Pseudosupersymmetric quantum mechanics: General case, orthosupersymmetries, reducibility, and bosonization

TL;DR

This paper explores pseudosupersymmetric quantum mechanics, providing explicit solutions, establishing connections with orthosupersymmetries, and presenting new matrix realizations that lead to bosonized operators with nonlinear spectra.

Contribution

It introduces new matrix realizations of PsSSQM using generalized deformed oscillator algebras and analyzes their reducibility and spectral properties.

Findings

Any orthosupersymmetric system has pseudosupersymmetry.

Matrix realizations of PsSSQM are fully reducible.

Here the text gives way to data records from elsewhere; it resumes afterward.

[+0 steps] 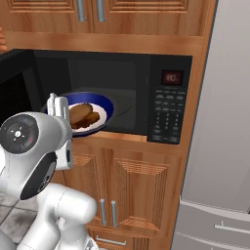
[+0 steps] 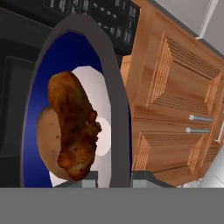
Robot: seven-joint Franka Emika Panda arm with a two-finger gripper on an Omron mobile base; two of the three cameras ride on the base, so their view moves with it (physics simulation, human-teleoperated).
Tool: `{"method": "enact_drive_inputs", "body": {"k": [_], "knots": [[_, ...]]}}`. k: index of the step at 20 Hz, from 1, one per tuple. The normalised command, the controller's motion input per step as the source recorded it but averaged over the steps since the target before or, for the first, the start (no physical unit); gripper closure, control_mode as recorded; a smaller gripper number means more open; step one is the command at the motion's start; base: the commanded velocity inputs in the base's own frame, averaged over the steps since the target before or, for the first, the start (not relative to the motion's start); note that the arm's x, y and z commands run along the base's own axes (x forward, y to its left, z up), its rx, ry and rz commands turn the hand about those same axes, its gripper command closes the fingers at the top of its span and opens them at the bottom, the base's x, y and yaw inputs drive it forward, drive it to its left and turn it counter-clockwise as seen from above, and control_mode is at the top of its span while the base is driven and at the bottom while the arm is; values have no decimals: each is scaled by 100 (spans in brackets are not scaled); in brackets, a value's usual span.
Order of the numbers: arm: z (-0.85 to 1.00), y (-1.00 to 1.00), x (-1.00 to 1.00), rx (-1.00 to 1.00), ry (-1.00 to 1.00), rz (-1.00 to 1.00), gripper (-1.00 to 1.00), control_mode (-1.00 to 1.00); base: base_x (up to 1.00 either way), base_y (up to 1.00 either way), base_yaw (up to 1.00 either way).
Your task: The microwave is finished heating the chicken drumstick and potato. Take the bowl containing the food and place it on the dining counter.
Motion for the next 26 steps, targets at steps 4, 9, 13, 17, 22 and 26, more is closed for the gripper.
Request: {"method": "enact_drive_inputs", "body": {"k": [4,9,13,17,22,26], "knots": [[0,0,0,0,0,0,100,-100,0,0,0],[0,0,0,0,0,0,100,100,-11,-11,-2],[0,0,0,0,0,0,100,100,-38,-46,-14],[0,0,0,0,0,0,100,100,-21,-67,-27],[0,0,0,0,0,0,100,100,-26,-80,-41],[0,0,0,0,0,0,100,100,0,-72,-58]]}}
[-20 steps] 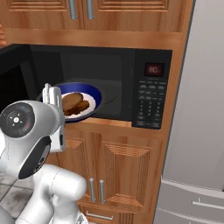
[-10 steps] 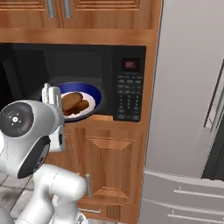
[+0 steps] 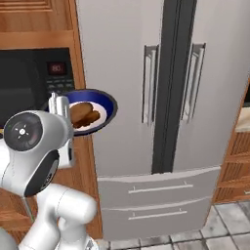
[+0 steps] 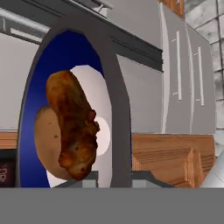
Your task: The microwave is finished heating the chicken drumstick and potato. Take the bowl containing the food and place it on the dining counter.
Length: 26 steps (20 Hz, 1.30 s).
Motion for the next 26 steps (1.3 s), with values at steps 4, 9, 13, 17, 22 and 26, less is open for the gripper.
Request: {"method": "enact_drive_inputs", "body": {"k": [4,9,13,17,22,26], "knots": [[0,0,0,0,0,0,100,100,-11,-52,-68],[0,0,0,0,0,0,100,100,-2,-35,-78],[0,0,0,0,0,0,100,100,0,-30,-84],[0,0,0,0,0,0,100,100,0,-29,-84],[0,0,0,0,0,0,100,100,0,-30,-83],[0,0,0,0,0,0,100,100,20,-34,-74]]}}
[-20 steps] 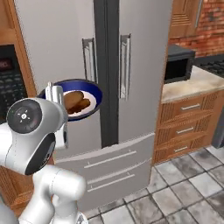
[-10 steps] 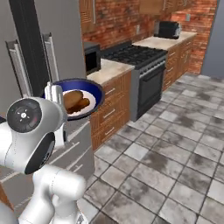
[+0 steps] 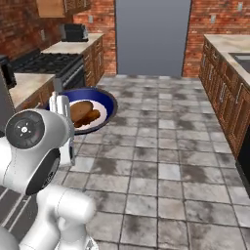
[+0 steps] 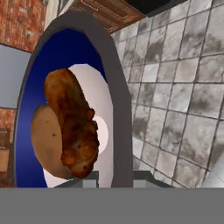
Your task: The microwave is finished heating the chicken drumstick and potato. Take the bowl containing the food and place it on the dining counter.
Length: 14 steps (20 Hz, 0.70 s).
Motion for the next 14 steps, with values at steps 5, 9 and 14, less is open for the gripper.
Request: {"method": "enact_drive_inputs", "body": {"k": [5,9,14], "knots": [[0,0,0,0,0,0,100,100,52,-36,-63],[0,0,0,0,0,0,100,100,72,-38,-56],[0,0,0,0,0,0,100,100,86,-32,-53]]}}
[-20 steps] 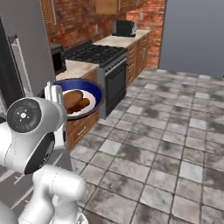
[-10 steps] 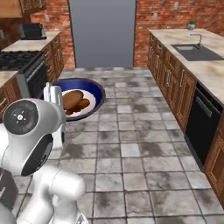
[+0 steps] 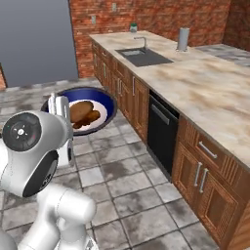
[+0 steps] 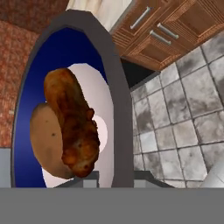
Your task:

Irreducible components yield bosonized operators with nonlinear spectra.

Abstract

Pseudosupersymmetric quantum mechanics (PsSSQM), based upon the use of pseudofermions, was introduced in the context of a new Kemmer equation describing charged vector mesons interacting with an external constant magnetic field. Here we construct the complete explicit solution for its realization in terms of two superpotentials, both equal or unequal. We prove that any orthosupersymmetric quantum mechanical system has a pseudosupersymmetry and give conditions under which a pseudosupersymmetric one may be described by orthosupersymmetries of order two. We propose two new matrix realizations of PsSSQM in terms of the generators of a generalized deformed oscillator algebra (GDOA) and relate them to the cases of equal or unequal superpotentials, respectively. We demonstrate that these matrix realizations are fully reducible and that their irreducible components provide two distinct sets of bosonized operators realizing PsSSQM and corresponding to nonlinear spectra. We relate such results to some previous ones obtained for a GDOA connected with a $C_3$-extended oscillator algebra (where $C_3 = {\rm Z}_3$) in the case of linear spectra.